О больнице никто и не думал. В тетке, всегда мечтавшей о подвиге, о тяжелом кресте, который она будет нести честно и без колебаний, остался еще запас деятельного добра, готовности лечить, помогать, ухаживать… И идеализма в ней тоже было навалом, так что трудностей она не боялась, происшедшее ее, скорее, вдохновляло. Христос ведь сказал «будьте как дети», и то, что старец не умер, а вернулся в младенчество, казалось ей высшим проявлением Божьей милости, добавочным удостоверением, что он и вправду святой.
Муж тетки погиб в сорок втором году под Ростовом, сын умер в войну, и больше у нее никогда никого не было. Она помогала половине родных, переезжая из города в город, из республики в республику, в том числе вырастила и меня. Теперь же у тетки было собственное дитя, и она выглядела вполне счастливой. Все-таки она понимала, что о произошедшем надо известить родственников, и когда узнала, что я еду на Полянку, попросила зайти к брату отца Феогноста, его адрес у нее был.
Конечно, ничего хорошего я с собой не привез, но на подобный прием не рассчитывал. Услышав, в чем дело, Николай Кульбарсов сказал лишь, что денег не даст, никаких накоплений у него отродясь не было – ничего, кроме маленькой пенсии. Брать отца Феогноста к себе он тоже не станет – самому за восемьдесят, во двор спуститься для него и то проблема. Брата уже давно пора сдать в дом для престарелых и не мучиться попусту. Подведя здесь черту, младший Кульбарсов решил вдруг то ли оправдаться, то ли пояснить: «Брат свою жизнь прожил, – сказал он, – прожил, как сумел. Если быть точным, от него скорее был вред, чем польза, а сейчас он больше не человек, а бессловесная скотина – весь прибыток, что под себя ходит».
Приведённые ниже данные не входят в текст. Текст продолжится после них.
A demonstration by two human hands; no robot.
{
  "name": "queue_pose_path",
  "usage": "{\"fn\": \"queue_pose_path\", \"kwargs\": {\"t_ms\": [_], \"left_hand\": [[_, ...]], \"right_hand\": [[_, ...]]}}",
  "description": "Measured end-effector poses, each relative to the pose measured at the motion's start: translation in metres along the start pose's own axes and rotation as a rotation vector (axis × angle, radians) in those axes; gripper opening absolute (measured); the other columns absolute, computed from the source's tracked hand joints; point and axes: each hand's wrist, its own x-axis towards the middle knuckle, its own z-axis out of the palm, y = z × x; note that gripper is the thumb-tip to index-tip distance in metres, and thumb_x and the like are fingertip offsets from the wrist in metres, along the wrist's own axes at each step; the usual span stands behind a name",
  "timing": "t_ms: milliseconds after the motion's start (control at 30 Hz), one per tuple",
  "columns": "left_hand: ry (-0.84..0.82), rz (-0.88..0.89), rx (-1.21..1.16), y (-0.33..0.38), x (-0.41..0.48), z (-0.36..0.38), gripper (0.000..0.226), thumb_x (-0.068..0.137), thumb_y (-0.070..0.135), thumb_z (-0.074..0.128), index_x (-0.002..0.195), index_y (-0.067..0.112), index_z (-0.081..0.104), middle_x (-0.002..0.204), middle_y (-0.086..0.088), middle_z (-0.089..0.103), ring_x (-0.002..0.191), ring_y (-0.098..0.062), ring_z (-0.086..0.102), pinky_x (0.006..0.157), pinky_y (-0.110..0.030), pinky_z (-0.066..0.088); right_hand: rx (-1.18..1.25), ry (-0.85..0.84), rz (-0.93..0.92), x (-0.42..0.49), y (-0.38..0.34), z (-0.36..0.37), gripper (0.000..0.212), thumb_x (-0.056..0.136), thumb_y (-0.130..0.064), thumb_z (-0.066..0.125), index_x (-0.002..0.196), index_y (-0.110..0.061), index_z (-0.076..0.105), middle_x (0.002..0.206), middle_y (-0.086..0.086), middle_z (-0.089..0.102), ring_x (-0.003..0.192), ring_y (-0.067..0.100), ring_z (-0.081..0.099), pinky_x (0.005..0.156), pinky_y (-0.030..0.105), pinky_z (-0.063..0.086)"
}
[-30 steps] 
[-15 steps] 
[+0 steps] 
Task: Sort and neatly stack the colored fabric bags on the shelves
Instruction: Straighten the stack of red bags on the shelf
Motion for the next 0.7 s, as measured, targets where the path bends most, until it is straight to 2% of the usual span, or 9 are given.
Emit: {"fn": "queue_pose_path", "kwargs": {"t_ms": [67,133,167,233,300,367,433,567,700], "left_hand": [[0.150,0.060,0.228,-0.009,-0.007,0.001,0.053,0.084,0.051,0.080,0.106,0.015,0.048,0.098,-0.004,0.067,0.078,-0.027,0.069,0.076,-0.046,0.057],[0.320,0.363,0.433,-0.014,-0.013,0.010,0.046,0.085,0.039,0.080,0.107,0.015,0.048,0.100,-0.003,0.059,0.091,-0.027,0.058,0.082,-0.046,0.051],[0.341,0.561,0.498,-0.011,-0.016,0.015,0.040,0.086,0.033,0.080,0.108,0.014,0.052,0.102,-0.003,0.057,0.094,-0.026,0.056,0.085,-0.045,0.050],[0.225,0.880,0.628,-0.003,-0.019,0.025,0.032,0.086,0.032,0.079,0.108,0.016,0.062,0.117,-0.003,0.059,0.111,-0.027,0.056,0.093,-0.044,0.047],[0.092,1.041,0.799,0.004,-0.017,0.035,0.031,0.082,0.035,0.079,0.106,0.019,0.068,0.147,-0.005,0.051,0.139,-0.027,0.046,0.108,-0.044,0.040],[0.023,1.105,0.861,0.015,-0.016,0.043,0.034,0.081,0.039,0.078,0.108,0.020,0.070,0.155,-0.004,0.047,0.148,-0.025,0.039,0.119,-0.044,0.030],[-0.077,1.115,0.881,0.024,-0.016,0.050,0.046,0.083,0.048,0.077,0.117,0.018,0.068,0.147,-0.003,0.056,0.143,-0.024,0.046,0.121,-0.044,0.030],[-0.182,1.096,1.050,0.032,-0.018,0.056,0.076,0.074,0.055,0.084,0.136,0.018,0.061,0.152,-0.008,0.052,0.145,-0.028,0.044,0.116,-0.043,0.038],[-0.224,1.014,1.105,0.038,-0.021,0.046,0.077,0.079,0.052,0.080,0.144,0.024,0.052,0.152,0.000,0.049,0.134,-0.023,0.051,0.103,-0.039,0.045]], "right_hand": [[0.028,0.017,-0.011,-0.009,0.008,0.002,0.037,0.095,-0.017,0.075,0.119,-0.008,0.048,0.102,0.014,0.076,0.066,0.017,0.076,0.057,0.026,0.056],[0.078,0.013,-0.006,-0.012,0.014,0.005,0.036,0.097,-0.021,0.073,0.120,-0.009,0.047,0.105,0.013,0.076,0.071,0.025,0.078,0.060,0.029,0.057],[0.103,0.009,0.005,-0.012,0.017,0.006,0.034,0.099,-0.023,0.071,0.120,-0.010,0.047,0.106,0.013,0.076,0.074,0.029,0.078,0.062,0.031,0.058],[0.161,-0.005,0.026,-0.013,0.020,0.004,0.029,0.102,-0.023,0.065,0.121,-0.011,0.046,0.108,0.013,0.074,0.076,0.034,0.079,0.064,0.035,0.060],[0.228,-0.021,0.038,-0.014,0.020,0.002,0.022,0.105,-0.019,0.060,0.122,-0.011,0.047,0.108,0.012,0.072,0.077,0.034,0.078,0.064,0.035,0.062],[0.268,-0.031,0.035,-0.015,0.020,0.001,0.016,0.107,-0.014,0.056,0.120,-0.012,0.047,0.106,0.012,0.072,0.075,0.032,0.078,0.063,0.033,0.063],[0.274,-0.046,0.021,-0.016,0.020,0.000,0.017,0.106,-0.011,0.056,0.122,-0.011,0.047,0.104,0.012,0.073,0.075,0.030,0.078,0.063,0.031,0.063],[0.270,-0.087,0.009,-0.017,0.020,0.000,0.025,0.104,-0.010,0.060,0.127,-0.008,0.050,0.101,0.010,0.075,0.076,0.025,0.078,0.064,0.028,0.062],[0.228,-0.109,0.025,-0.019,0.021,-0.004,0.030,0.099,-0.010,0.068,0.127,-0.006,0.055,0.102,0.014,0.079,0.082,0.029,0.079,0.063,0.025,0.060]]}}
В ответ я заверил Кульбарсова, что ни денег, ни помощи от него никому не нужно, все это есть, поднялся, и тут он опять заговорил: «А ведь однажды Федор подобный номер уже выкидывал, гэпэушников он тогда вокруг пальца ловко обвел. Вы, наверное, не знаете, что в двадцать шестом году Федор был в церкви самым молодым епископом, головы в то время летели одна за другой, викарии до своих епископий доезжать не успевали, брали их прямо в дороге – и на Соловки или к стенке, так что Федор кафедры дождался быстро, ему и тридцати не было.
Ну вот, – продолжал младший Кульбарсов, – отправился он, значит, в свою Нижегородскую епархию, воссел там, начал управлять, а меньше чем через год верные люди дали ему знать, что он „в разработке“. Пора молиться да сухари сушить. Ткнулся он туда, сюда, к старцам дивеевским съездил, но дельного никто присоветовать не смог. Ясно было, что высовываться нельзя, время не то, а ежели не стерпел, высунулся, иди, куда ГПУ зовет, и дальше прямиком в мученики.